In ogni Sacramento Egli è dator munerum, sorgente di santità che moltiplica doni e carismi nella preghiera, nelle opere di misericordia, nello studio della parola di Dio. Come insegna l’Apostolo: «A ciascuno è data una manifestazione particolare dello Spirito per il bene comune» (1Cor 12,7).

Proprio perciò siamo Chiesa, unico corpo che vive di Dio e serve il mondo. Grazie allo Spirito possiamo portare a tutti la pace vera, la verità che salva, cioè lo stesso Cristo Signore.

Carissimi, con cuore ardente, preghiamo oggi che lo Spirito del Risorto ci salvi dal male della guerra, che viene vinta non da una superpotenza, ma dall’Onnipotenza dell’amore.

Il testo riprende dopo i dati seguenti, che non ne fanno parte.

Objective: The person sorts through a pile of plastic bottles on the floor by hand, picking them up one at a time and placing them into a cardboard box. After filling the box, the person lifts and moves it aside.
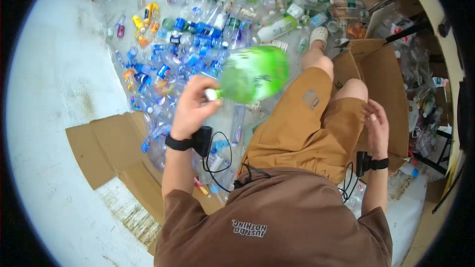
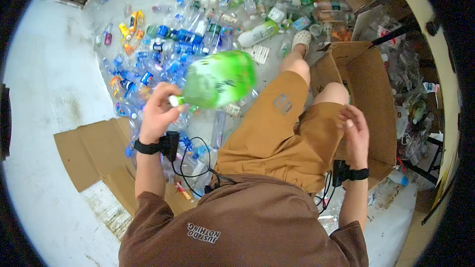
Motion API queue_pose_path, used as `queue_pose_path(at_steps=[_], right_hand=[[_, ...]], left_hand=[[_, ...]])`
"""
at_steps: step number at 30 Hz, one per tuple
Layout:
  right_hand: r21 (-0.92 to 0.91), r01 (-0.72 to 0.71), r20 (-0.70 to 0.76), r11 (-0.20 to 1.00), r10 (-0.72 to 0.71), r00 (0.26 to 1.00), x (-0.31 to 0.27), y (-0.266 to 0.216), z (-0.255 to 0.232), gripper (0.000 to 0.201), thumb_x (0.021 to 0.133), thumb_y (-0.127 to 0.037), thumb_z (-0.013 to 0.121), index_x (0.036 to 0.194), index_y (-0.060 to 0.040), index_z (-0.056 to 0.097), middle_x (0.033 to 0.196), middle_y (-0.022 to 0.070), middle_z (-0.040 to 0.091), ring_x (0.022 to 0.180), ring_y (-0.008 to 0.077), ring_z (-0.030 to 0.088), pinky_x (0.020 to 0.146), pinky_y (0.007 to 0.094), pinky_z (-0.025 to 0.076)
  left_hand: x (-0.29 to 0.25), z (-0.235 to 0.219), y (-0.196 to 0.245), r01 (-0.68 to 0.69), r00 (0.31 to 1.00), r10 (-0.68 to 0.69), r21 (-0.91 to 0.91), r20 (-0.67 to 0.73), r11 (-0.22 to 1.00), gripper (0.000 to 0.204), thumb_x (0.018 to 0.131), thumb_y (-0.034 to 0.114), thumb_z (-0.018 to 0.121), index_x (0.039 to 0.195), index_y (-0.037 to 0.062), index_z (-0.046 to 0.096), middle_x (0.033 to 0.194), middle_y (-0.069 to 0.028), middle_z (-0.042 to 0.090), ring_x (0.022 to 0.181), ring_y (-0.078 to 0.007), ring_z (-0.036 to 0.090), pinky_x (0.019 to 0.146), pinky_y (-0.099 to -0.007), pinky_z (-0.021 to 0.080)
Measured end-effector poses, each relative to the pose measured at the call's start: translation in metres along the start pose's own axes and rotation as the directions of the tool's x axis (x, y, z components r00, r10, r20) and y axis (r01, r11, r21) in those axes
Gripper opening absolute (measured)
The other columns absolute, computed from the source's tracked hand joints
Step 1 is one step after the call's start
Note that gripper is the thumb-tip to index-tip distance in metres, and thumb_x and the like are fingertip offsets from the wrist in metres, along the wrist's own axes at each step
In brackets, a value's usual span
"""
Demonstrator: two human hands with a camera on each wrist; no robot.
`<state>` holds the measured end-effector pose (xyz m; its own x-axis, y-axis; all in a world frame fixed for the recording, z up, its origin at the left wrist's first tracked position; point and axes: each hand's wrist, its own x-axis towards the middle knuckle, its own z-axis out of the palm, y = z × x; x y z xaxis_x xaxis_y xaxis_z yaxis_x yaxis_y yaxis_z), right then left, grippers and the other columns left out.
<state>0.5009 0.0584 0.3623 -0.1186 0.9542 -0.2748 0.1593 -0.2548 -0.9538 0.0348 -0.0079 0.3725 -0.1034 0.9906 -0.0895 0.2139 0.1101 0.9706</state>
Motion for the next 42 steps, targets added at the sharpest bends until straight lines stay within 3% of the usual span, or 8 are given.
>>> queue_pose_path(at_steps=[4,11,13,16,22,33,38,42], right_hand=[[0.163,0.016,0.137,0.987,-0.038,0.99,-0.007,-0.032,0.034,0.1,0.067,-0.061,0.066,0.139,-0.0072,0.023,0.133,0.0154,0.038,0.119,0.0264,0.041,0.095,0.0381,0.038],[0.279,0.086,0.053,0.956,-0.105,0.993,-0.039,0.0,-0.017,0.088,0.07,-0.041,0.071,0.136,-0.0043,0.026,0.132,0.0113,0.038,0.122,0.0239,0.04,0.101,0.0379,0.033],[0.434,0.04,-0.127,0.9,0.017,0.992,-0.045,0.018,-0.038,0.081,0.075,-0.039,0.067,0.137,-0.0069,0.026,0.133,0.0101,0.038,0.122,0.0246,0.04,0.099,0.0401,0.037],[0.596,0.002,-0.232,0.803,0.17,0.958,-0.051,0.058,-0.096,0.06,0.085,-0.038,0.056,0.133,-0.0106,0.032,0.135,0.0093,0.036,0.121,0.0258,0.04,0.098,0.0426,0.038],[0.821,-0.039,-0.412,0.57,0.639,0.65,-0.044,0.154,-0.178,0.058,0.081,-0.04,0.063,0.125,-0.0099,0.041,0.123,0.0125,0.043,0.114,0.0301,0.042,0.096,0.0443,0.04],[0.581,-0.389,-0.584,0.715,0.699,0.413,-0.034,0.272,-0.246,0.039,0.086,-0.039,0.055,0.109,-0.0071,0.055,0.093,0.008,0.062,0.085,0.0257,0.06,0.073,0.0419,0.049],[0.188,-0.54,-0.686,0.821,0.503,0.526,-0.03,0.219,-0.204,0.039,0.089,-0.031,0.051,0.115,-0.0029,0.05,0.102,0.0124,0.061,0.089,0.0212,0.061,0.068,0.0319,0.049],[0.09,-0.315,-0.491,0.945,0.318,0.811,-0.021,0.229,-0.211,0.032,0.093,-0.02,0.045,0.119,-0.0023,0.048,0.107,0.0148,0.06,0.095,0.0225,0.06,0.08,0.0302,0.049]], left_hand=[[0.053,0.076,0.062,-0.407,0.836,0.383,-0.024,0.391,0.913,0.025,0.07,0.014,0.067,0.092,0.0042,0.059,0.091,-0.0052,0.051,0.086,-0.0188,0.048,0.076,-0.0289,0.038],[0.072,0.159,0.076,-0.32,0.79,0.409,-0.262,0.456,0.91,0.039,0.074,0.016,0.066,0.111,0.0079,0.056,0.098,-0.0057,0.048,0.087,-0.015,0.051,0.074,-0.0268,0.044],[0.07,0.166,0.074,-0.07,0.891,0.205,-0.325,0.405,0.943,0.05,0.077,0.015,0.064,0.124,0.0084,0.046,0.103,-0.007,0.047,0.086,-0.0151,0.054,0.075,-0.0279,0.046],[0.077,0.155,0.041,-0.093,0.937,0.159,-0.216,0.311,0.972,0.052,0.08,0.011,0.06,0.128,0.009,0.041,0.114,-0.0069,0.045,0.088,-0.0142,0.054,0.077,-0.0278,0.046],[0.069,0.098,-0.026,0.144,0.989,-0.14,-0.089,0.053,0.986,0.04,0.084,0.01,0.054,0.123,0.0044,0.046,0.107,-0.0072,0.053,0.088,-0.0136,0.054,0.075,-0.0263,0.045],[0.024,0.046,-0.119,0.47,0.873,-0.472,-0.045,-0.126,0.882,0.038,0.083,0.017,0.055,0.118,0.0039,0.05,0.088,-0.0043,0.055,0.075,-0.012,0.055,0.059,-0.0247,0.043],[-0.017,0.02,-0.208,0.566,0.82,-0.558,0.036,-0.129,0.824,0.037,0.08,0.017,0.054,0.114,0.0017,0.051,0.084,-0.0079,0.059,0.069,-0.0142,0.057,0.059,-0.0264,0.045],[-0.075,0.01,-0.262,0.773,0.619,-0.747,0.02,-0.243,0.634,0.037,0.078,0.017,0.055,0.112,0.0033,0.054,0.086,-0.0124,0.062,0.073,-0.0188,0.06,0.061,-0.0303,0.048]])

Preghiamo affinché liberi l’umanità dalla miseria, che viene riscattata non da una ricchezza incalcolabile, ma da un dono inesauribile. Preghiamolo di guarirci dalla piaga del peccato, per la redenzione annunciata a tutti i popoli nel nome di Gesù. È questa la grazia che infonde coraggio agli Apostoli: lo infonda anche a noi, oggi e sempre, per intercessione di Maria, Madre della Chiesa.